### EXERCISE INSTRUCTIONS
The answer must consist of every line from the data that holds the string "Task".
[DATA TO EXAMINE]
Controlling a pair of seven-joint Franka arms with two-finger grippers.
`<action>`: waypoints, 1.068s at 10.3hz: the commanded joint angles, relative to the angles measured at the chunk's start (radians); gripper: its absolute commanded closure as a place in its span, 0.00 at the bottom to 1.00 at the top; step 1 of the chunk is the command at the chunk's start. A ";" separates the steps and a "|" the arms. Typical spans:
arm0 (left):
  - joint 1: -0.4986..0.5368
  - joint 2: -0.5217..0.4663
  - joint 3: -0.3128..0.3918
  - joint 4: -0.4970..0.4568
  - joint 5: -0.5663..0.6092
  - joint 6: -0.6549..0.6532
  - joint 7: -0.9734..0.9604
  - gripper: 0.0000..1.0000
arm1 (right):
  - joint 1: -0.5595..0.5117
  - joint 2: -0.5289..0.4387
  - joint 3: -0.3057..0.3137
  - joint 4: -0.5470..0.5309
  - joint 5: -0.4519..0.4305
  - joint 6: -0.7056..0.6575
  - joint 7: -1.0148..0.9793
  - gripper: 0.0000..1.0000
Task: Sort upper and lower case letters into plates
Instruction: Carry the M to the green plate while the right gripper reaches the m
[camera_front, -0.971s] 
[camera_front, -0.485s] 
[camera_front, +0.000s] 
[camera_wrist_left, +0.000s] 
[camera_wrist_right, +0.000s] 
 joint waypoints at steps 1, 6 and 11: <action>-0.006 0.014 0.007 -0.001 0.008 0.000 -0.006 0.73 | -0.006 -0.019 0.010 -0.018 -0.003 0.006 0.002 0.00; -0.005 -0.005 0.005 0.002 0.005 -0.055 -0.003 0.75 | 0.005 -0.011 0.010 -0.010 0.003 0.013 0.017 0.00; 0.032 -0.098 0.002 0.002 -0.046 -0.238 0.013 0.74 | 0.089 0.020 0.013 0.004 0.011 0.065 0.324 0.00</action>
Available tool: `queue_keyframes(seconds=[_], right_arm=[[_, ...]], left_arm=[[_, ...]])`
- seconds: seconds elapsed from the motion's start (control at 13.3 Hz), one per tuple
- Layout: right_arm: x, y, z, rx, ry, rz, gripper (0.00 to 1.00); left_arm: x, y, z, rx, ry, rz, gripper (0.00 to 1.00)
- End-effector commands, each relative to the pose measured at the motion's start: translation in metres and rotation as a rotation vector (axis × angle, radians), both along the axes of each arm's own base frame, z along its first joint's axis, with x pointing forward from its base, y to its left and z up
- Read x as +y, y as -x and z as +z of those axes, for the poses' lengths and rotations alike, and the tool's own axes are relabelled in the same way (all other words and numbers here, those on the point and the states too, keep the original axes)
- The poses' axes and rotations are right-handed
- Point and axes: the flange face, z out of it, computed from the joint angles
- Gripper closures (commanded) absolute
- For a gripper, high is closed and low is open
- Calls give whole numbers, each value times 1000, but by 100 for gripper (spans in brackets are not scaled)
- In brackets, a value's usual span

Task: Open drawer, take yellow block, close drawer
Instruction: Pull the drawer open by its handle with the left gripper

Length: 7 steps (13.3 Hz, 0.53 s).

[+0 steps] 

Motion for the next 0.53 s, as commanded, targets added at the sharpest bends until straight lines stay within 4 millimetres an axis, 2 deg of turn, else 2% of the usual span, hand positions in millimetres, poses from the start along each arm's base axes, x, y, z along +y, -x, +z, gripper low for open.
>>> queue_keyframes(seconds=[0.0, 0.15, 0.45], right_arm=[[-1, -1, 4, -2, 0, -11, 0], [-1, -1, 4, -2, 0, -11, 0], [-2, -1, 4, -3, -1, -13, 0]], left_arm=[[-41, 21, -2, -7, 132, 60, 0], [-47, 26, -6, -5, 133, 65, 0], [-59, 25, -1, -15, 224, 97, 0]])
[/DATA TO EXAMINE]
### OUTPUT BELOW
Task: Sort upper and lower case letters into plates
Task: Open drawer, take yellow block, close drawer

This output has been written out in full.